The present disclosure relates generally to methods and systems for climate risk assessment, and more specifically relates to methods and systems that provide a climate risk assessment of the clients of, for example, a financial institution.
It is increasingly important for companies, and in particular for banks to measure the financial risks related to climate change when entering financing transactions, such as lending, investing, etc. Financial regulators consider climate risk as an emerging risk, and banks are expected to incorporate climate risk in their risk management practices. For example, the U.K. and Europe are encouraging financial institutions to take a closer look at the financial system’s role in promoting environmentally clean economic growth and the transition to a global net-zero carbon emission economy.
Currently, there is an absence of a robust product or feature that provides a climate risk assessment of the clientele of banks and other financial institutions. Policymakers and regulators increasingly recognize climate change’s important implications for the financial sector. Climate change affects the financial system through two main channels - physical risk and transition risk.

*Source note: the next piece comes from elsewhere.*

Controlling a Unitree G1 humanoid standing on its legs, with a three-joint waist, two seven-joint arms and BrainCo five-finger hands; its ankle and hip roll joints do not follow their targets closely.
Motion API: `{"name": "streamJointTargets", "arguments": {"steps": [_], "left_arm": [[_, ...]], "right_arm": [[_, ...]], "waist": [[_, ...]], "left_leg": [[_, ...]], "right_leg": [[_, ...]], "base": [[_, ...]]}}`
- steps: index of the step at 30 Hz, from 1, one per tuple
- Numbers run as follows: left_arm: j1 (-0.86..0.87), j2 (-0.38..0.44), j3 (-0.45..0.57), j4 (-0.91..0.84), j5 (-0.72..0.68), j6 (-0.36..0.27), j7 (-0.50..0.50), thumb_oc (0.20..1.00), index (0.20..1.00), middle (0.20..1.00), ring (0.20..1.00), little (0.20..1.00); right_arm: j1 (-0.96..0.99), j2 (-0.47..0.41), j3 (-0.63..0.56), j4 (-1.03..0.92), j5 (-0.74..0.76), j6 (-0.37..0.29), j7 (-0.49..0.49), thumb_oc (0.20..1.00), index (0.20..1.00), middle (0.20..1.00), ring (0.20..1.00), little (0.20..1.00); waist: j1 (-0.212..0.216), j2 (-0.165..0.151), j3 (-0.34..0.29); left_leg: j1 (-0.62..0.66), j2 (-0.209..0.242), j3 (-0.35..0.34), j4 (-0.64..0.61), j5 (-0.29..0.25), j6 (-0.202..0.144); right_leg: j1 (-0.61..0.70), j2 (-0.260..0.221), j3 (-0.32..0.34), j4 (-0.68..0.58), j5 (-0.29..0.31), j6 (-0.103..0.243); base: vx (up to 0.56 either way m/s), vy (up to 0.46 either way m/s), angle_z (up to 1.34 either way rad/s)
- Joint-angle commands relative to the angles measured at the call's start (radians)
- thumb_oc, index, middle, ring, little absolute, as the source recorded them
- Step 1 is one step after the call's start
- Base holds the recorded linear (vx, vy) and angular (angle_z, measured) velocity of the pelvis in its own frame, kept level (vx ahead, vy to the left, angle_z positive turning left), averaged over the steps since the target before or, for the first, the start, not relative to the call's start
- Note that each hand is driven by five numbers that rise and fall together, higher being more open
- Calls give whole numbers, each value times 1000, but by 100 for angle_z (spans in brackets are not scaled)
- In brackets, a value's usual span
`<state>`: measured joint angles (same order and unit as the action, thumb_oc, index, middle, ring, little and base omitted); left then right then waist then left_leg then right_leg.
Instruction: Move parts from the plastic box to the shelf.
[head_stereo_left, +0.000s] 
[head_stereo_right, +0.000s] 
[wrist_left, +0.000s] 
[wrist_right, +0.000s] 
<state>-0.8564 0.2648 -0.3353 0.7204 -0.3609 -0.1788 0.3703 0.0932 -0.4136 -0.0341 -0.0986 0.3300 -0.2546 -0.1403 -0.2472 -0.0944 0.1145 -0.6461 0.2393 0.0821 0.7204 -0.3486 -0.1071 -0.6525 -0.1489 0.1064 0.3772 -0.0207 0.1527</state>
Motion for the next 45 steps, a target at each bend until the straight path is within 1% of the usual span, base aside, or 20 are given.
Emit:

Physical risks are event-driven or longer-term shifts in climate patterns. Physical risks arise from hazards, exposure, and vulnerability of a business due to climate impact, such as damage to property, infrastructure, and land due to cyclones and droughts. Transition risks relate to the financial and reputational risks associated with society transitioning to a low-carbon economy. Transition risks result from changes in regulatory compliance, climate policy, technology, and consumer and market sentiment during the adjustment to a lower-carbon economy.
Central banks and financial regulators increasingly acknowledge the financial stability implications of climate change. To measure the impact that sustainable investments have on their environmental targets, however, is challenging.
Accordingly, a need exists for improved systems and methods that will assist institutions, and particularly financial institutions to move toward green financing.
The present disclosure is best understood from the following detailed description when read with the accompanying figures. It is emphasized that, in accordance with the standard practice in the industry, various features are not drawn to scale. In fact, the dimensions of the various features may be arbitrarily increased or reduced for clarity of discussion.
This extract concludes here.